- Interactive map of Svatove urban hromada
- Country: Ukraine
- Oblast: Luhansk
- Raion: Svatove

Area
- • Total: 1,038.7 km^{2} (401.0 sq mi)

Population (2020)
- • Total: 26,425
- • Density: 25.440/km^{2} (65.890/sq mi)
- Settlements: 24
- Cities: 1
- Rural settlements: 3
- Villages: 20

= Svatove urban hromada =

Svatove urban hromada (Сватівська міська громада) is a hromada of Ukraine, located in Svatove Raion, Luhansk Oblast.
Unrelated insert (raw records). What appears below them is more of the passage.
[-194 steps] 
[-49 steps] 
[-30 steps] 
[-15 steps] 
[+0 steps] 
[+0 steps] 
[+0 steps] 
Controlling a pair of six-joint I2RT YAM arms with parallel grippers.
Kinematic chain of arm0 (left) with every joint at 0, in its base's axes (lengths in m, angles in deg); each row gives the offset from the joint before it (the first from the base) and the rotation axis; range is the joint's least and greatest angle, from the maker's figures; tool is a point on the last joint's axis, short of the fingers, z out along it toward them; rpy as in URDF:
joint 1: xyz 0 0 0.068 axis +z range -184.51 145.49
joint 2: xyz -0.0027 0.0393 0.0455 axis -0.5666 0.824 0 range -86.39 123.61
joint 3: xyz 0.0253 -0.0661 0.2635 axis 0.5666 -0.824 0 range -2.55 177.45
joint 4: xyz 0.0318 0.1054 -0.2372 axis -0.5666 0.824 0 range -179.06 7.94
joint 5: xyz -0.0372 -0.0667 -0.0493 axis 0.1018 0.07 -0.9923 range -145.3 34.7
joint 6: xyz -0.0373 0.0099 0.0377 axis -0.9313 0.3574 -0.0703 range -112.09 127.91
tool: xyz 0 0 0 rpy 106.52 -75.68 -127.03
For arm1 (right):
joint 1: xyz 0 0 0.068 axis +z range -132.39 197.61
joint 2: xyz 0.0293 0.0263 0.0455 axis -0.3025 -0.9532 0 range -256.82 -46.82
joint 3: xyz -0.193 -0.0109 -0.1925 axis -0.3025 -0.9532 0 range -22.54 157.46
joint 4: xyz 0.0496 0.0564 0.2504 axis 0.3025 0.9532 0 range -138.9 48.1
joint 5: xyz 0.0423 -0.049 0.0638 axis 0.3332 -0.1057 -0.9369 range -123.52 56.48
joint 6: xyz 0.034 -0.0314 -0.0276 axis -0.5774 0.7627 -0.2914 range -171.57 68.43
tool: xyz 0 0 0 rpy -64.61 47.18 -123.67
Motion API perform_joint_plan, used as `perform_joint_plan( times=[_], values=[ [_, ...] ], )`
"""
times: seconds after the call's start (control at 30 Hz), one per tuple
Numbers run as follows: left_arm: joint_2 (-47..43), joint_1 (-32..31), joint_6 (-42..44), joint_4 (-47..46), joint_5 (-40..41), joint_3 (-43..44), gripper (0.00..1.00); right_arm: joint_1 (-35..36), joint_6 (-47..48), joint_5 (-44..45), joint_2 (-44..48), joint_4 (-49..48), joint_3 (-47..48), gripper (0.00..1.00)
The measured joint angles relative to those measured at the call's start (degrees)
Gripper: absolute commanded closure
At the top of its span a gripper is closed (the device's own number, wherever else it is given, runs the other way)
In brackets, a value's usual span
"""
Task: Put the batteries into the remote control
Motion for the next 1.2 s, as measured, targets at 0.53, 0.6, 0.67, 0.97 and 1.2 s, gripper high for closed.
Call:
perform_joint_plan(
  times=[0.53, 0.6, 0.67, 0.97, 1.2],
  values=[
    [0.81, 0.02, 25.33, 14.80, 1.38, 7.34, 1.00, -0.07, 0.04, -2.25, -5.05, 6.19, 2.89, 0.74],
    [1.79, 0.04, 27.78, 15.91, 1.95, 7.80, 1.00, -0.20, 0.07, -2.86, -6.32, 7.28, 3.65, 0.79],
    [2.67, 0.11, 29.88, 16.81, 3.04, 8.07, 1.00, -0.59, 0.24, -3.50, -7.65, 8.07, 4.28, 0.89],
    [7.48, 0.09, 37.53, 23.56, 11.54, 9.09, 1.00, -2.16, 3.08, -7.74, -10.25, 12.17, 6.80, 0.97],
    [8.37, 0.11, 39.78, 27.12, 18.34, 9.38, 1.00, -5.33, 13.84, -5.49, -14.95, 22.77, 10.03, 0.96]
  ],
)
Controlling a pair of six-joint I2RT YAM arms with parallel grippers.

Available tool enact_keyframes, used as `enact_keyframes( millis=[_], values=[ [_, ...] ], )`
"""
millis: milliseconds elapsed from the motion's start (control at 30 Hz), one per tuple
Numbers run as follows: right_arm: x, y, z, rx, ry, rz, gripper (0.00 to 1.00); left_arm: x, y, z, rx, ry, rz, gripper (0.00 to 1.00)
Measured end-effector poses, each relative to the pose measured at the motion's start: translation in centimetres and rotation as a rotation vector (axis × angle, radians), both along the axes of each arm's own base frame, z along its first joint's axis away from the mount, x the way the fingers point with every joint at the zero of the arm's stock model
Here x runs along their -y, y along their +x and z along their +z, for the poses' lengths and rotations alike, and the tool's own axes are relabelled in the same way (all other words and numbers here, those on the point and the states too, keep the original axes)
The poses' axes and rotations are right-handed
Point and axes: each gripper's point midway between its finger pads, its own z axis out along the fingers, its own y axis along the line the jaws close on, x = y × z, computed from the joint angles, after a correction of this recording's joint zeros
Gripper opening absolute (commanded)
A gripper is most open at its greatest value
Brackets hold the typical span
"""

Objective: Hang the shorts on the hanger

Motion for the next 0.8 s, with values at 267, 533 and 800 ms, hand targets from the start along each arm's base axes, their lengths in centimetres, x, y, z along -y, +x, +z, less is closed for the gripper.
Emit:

Its administrative center is the city Svatove.

It has an area of 1038.7 km2 and a population of 26,425, as of 2020.

The hromada contains 24 settlements: 1 city (Svatove), 20 villages:

- Andriivka
- Barykine
- Honcharivka
- Dachne
- Zmiivka
- Ivanivka
- Korzhov
- Kruhle
- Mankivka
- Milovatka
- Mystki
- Novomykilske
- Novopreobrazhenne
- Pavlivka
- Promin
- Rudivka
- Svistunivka
- Travneve
- Khomyvka
- Chepyhivka

And 3 rural-type settlements: Zahidniy, Lahydne, and Sosnovy.